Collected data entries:

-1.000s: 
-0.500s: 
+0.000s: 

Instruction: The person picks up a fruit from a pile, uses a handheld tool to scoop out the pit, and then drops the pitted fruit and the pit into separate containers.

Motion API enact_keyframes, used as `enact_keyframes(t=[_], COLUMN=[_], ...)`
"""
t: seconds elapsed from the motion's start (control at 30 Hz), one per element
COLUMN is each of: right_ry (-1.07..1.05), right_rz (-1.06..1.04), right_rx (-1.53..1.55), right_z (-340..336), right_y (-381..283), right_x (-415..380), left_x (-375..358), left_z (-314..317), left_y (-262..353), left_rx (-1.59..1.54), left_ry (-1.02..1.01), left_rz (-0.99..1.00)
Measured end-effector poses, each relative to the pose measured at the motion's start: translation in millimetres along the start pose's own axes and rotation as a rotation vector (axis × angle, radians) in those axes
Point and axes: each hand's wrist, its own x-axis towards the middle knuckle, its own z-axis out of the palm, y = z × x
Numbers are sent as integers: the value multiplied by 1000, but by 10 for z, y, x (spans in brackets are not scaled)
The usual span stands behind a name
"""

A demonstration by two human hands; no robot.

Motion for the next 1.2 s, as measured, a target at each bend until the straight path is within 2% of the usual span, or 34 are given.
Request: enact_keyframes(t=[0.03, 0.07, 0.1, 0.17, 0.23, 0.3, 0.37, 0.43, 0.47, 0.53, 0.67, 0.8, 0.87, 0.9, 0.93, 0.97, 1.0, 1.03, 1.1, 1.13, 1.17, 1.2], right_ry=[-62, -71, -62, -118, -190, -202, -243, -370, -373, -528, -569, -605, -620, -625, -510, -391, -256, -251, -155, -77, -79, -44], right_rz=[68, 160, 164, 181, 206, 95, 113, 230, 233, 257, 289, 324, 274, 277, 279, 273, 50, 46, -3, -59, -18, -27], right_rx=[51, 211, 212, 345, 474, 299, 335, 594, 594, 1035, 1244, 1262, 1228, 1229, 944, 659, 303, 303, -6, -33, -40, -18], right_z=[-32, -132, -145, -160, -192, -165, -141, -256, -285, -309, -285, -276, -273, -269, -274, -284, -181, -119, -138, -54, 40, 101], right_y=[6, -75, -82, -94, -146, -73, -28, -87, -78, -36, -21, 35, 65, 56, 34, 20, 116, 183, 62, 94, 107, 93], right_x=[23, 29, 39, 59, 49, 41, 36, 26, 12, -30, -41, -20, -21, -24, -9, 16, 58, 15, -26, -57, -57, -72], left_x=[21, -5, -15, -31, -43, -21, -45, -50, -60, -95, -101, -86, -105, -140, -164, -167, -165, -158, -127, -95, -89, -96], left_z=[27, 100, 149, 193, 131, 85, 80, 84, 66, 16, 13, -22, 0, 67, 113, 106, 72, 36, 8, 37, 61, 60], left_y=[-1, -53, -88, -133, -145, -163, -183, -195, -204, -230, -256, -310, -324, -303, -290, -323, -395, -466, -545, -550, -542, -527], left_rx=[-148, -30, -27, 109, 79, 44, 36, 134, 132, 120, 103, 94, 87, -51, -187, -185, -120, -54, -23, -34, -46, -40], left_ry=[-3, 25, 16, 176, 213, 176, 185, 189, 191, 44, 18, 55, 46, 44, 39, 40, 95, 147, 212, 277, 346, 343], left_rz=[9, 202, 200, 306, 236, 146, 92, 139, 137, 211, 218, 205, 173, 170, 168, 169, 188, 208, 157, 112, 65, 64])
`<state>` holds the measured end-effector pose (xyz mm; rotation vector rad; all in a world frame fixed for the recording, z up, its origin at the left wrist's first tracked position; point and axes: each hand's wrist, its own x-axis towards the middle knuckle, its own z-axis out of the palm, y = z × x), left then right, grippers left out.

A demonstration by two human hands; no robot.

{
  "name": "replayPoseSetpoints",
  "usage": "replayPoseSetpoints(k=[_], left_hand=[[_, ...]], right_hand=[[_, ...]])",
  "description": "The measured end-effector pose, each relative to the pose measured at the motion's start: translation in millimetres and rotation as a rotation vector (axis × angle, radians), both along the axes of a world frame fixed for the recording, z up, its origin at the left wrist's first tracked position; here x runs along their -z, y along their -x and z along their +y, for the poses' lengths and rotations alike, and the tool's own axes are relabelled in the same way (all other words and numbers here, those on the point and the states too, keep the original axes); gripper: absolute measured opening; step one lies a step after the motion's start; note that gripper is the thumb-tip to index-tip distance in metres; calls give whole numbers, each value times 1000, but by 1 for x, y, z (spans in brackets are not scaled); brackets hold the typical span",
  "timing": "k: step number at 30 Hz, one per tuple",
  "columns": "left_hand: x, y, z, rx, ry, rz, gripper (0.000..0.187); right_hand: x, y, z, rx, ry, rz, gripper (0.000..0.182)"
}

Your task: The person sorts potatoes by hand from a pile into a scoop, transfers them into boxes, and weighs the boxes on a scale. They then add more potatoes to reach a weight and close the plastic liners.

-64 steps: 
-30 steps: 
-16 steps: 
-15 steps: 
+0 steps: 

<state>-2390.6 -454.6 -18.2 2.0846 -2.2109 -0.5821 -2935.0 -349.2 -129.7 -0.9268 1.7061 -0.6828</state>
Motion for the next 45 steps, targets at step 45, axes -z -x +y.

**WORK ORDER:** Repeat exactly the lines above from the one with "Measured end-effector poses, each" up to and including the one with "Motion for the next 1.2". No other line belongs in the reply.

**FINISHED EXERCISE:**
Measured end-effector poses, each relative to the pose measured at the motion's start: translation in millimetres along the start pose's own axes and rotation as a rotation vector (axis × angle, radians) in those axes
Point and axes: each hand's wrist, its own x-axis towards the middle knuckle, its own z-axis out of the palm, y = z × x
Numbers are sent as integers: the value multiplied by 1000, but by 10 for z, y, x (spans in brackets are not scaled)
The usual span stands behind a name
"""

A demonstration by two human hands; no robot.

Motion for the next 1.2 s, as measured, a target at each bend until the straight path is within 2% of the usual span, or 34 are given.

The answer to this exercise is complete.